ACTIVITY:
Would you retype every line below without changing anything?

Top of AVAILABLE DATA

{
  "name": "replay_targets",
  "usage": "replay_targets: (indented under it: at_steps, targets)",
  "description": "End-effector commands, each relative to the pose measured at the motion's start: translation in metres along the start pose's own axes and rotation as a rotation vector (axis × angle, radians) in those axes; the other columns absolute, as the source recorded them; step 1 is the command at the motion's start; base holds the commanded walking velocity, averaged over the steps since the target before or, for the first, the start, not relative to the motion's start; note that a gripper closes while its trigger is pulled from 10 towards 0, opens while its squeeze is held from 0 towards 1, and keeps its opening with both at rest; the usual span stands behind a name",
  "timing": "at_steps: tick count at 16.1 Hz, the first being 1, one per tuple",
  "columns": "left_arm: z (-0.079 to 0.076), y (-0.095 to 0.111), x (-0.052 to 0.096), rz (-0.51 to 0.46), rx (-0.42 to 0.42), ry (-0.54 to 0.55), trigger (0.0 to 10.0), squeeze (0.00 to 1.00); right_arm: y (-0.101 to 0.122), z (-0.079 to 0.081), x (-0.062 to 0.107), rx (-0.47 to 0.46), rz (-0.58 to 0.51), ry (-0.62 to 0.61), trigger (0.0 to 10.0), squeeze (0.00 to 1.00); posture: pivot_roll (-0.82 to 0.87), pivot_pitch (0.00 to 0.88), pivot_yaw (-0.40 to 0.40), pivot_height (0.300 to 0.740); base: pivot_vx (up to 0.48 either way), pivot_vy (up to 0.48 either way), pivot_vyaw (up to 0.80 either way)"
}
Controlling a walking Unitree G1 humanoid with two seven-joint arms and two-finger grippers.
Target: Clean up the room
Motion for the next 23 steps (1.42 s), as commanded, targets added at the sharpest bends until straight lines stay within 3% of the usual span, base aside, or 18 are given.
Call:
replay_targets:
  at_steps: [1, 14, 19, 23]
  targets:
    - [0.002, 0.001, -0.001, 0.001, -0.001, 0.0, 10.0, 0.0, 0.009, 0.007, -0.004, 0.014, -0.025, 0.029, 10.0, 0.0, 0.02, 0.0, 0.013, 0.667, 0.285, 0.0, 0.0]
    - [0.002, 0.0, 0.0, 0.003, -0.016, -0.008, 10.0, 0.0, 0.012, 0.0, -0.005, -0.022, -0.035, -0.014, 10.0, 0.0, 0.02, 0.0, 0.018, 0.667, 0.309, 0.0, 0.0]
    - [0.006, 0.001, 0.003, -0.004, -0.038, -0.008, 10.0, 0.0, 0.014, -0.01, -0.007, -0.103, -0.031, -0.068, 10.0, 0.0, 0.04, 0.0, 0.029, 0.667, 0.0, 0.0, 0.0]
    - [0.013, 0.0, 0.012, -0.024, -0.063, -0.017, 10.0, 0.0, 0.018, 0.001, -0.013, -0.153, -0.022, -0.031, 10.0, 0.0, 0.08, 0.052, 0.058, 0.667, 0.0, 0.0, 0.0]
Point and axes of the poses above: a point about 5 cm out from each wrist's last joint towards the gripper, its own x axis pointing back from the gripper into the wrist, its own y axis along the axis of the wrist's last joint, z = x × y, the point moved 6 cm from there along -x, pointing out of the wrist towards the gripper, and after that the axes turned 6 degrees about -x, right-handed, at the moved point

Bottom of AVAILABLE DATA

YOUR RESPONSE:
{
  "name": "replay_targets",
  "usage": "replay_targets: (indented under it: at_steps, targets)",
  "description": "End-effector commands, each relative to the pose measured at the motion's start: translation in metres along the start pose's own axes and rotation as a rotation vector (axis × angle, radians) in those axes; the other columns absolute, as the source recorded them; step 1 is the command at the motion's start; base holds the commanded walking velocity, averaged over the steps since the target before or, for the first, the start, not relative to the motion's start; note that a gripper closes while its trigger is pulled from 10 towards 0, opens while its squeeze is held from 0 towards 1, and keeps its opening with both at rest; the usual span stands behind a name",
  "timing": "at_steps: tick count at 16.1 Hz, the first being 1, one per tuple",
  "columns": "left_arm: z (-0.079 to 0.076), y (-0.095 to 0.111), x (-0.052 to 0.096), rz (-0.51 to 0.46), rx (-0.42 to 0.42), ry (-0.54 to 0.55), trigger (0.0 to 10.0), squeeze (0.00 to 1.00); right_arm: y (-0.101 to 0.122), z (-0.079 to 0.081), x (-0.062 to 0.107), rx (-0.47 to 0.46), rz (-0.58 to 0.51), ry (-0.62 to 0.61), trigger (0.0 to 10.0), squeeze (0.00 to 1.00); posture: pivot_roll (-0.82 to 0.87), pivot_pitch (0.00 to 0.88), pivot_yaw (-0.40 to 0.40), pivot_height (0.300 to 0.740); base: pivot_vx (up to 0.48 either way), pivot_vy (up to 0.48 either way), pivot_vyaw (up to 0.80 either way)"
}
Controlling a walking Unitree G1 humanoid with two seven-joint arms and two-finger grippers.
Target: Clean up the room
Motion for the next 23 steps (1.42 s), as commanded, targets added at the sharpest bends until straight lines stay within 3% of the usual span, base aside, or 18 are given.
Call:
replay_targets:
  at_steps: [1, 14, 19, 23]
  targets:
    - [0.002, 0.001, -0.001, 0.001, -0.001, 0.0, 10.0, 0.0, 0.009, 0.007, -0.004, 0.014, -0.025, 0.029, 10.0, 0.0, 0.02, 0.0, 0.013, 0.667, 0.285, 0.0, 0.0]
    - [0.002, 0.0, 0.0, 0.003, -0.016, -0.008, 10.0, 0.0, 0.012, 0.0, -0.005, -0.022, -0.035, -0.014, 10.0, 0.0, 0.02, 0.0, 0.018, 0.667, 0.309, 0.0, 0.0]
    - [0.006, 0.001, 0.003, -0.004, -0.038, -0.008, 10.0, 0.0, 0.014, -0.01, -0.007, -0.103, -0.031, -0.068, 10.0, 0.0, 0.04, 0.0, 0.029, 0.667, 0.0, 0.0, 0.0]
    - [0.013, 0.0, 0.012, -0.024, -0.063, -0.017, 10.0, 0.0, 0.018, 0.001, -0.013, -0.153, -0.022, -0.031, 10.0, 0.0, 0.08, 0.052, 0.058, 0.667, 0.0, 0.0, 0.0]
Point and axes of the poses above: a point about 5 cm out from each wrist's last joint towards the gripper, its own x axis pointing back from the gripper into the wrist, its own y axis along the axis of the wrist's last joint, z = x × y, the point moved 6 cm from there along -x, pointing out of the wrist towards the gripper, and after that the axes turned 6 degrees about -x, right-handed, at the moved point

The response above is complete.